■ WHAT YOU ARE ASKED TO DO:
Please restate the data word for word.

_____

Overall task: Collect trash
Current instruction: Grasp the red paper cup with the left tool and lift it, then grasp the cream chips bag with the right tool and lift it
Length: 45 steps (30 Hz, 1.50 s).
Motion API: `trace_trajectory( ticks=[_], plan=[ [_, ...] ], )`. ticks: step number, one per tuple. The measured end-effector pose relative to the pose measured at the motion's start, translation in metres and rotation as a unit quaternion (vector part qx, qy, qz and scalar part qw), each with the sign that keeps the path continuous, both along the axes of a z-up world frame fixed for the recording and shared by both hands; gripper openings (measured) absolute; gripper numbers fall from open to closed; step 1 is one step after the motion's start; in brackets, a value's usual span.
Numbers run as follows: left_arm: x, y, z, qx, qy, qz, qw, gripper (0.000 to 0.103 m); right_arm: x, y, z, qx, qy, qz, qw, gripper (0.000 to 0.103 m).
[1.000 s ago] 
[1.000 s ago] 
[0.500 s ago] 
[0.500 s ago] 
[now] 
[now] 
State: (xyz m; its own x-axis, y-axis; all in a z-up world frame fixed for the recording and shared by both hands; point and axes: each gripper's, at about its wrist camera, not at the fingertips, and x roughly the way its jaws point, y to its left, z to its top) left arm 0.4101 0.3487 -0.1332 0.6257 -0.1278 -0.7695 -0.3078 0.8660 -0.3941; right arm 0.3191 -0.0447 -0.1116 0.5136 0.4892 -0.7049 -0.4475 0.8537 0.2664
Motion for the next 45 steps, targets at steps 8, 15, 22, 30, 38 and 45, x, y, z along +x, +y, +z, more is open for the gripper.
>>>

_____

■ RESULT:
Overall task: Collect trash
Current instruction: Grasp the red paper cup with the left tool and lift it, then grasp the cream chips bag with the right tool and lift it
Length: 45 steps (30 Hz, 1.50 s).
Motion API: `trace_trajectory( ticks=[_], plan=[ [_, ...] ], )`. ticks: step number, one per tuple. The measured end-effector pose relative to the pose measured at the motion's start, translation in metres and rotation as a unit quaternion (vector part qx, qy, qz and scalar part qw), each with the sign that keeps the path continuous, both along the axes of a z-up world frame fixed for the recording and shared by both hands; gripper openings (measured) absolute; gripper numbers fall from open to closed; step 1 is one step after the motion's start; in brackets, a value's usual span.
Numbers run as follows: left_arm: x, y, z, qx, qy, qz, qw, gripper (0.000 to 0.103 m); right_arm: x, y, z, qx, qy, qz, qw, gripper (0.000 to 0.103 m).
[1.000 s ago] 
[1.000 s ago] 
[0.500 s ago] 
[0.500 s ago] 
[now] 
[now] 
State: (xyz m; its own x-axis, y-axis; all in a z-up world frame fixed for the recording and shared by both hands; point and axes: each gripper's, at about its wrist camera, not at the fingertips, and x roughly the way its jaws point, y to its left, z to its top) left arm 0.4101 0.3487 -0.1332 0.6257 -0.1278 -0.7695 -0.3078 0.8660 -0.3941; right arm 0.3191 -0.0447 -0.1116 0.5136 0.4892 -0.7049 -0.4475 0.8537 0.2664
Motion for the next 45 steps, targets at steps 8, 15, 22, 30, 38 and 45, x, y, z along +x, +y, +z, more is open for the gripper.
>>>

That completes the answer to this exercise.